ABOUT THIS TASK:
From the listing below, how many lines hold the word "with"? Write only the number.
-*-*-
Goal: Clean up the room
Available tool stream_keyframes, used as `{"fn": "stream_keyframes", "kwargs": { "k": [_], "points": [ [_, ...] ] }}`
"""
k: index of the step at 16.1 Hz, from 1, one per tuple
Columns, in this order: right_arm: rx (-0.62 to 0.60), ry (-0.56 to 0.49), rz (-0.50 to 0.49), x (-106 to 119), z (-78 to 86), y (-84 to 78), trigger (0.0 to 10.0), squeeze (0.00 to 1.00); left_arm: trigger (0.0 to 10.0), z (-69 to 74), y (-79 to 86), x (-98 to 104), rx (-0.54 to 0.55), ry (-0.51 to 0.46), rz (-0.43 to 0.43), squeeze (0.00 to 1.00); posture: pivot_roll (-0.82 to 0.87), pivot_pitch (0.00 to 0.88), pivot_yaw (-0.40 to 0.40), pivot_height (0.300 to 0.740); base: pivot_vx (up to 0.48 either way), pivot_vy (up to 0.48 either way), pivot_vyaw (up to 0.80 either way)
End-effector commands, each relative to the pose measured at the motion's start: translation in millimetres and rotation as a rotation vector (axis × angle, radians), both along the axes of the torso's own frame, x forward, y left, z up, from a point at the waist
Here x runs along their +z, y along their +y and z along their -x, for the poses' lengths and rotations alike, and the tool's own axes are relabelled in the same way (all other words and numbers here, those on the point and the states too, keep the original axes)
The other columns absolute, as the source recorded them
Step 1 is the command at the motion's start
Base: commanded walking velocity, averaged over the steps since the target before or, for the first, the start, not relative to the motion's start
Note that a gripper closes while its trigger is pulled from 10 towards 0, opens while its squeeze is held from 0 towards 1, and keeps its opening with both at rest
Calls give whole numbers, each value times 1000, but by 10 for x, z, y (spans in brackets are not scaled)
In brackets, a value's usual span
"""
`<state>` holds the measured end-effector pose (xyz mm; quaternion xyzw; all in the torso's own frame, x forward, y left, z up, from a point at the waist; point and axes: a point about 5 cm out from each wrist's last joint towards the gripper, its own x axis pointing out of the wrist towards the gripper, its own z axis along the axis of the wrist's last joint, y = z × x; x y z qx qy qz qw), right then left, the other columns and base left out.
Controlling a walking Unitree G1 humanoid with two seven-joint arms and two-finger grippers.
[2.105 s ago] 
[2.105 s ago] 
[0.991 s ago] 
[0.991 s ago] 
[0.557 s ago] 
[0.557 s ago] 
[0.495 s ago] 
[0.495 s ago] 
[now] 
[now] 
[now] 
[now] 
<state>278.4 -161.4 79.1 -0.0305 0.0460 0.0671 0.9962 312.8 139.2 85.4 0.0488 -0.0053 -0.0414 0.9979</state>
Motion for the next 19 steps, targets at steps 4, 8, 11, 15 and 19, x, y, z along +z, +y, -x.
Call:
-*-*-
SOLUTION TO THIS PROBLEM:
2